━━━ INPUT DATA ━━━

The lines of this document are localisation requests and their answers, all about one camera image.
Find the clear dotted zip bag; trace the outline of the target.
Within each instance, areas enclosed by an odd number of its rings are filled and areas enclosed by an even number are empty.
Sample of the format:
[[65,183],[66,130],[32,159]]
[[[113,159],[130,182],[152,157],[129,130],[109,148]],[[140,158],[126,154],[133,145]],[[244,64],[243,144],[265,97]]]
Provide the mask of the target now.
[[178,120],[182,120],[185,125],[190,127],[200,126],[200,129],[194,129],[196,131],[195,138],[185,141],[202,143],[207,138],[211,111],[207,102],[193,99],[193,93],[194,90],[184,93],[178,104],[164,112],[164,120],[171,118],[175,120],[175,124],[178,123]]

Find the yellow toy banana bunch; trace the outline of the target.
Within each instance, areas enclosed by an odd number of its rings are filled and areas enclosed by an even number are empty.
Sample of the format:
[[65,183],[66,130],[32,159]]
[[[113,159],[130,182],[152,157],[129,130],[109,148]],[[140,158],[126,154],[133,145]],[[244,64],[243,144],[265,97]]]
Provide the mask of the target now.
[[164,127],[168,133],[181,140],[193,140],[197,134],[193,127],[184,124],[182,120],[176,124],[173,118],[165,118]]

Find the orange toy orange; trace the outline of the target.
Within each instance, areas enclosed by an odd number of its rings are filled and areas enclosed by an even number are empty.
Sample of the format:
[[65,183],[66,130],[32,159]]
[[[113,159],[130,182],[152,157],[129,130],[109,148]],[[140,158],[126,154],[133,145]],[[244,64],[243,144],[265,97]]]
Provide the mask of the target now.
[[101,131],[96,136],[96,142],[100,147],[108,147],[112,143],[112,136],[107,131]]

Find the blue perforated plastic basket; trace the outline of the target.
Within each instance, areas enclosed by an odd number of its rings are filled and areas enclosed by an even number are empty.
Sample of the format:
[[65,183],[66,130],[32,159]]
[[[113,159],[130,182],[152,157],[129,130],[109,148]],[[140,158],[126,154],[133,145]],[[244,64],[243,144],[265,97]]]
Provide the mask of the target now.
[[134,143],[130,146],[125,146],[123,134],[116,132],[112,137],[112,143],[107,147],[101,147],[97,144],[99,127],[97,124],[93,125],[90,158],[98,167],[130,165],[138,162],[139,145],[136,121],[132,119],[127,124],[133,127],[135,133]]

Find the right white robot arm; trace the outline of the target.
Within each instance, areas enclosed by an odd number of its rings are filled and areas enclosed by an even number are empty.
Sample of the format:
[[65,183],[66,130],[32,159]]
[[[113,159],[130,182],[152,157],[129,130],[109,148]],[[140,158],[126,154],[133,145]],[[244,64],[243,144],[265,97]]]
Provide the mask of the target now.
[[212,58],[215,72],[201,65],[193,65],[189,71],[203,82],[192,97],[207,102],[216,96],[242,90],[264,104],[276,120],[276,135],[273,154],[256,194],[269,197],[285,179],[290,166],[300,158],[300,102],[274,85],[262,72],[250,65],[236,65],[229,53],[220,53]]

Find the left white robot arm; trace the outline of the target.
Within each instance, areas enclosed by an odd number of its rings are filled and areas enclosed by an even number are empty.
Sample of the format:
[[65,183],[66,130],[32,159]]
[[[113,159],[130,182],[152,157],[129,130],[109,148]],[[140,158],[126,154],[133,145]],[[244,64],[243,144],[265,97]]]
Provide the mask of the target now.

━━━

_YOUR TASK_
Determine how many lines in the listing hold the word "white". Give only that figure.

_RESULT OF THE EXERCISE_
2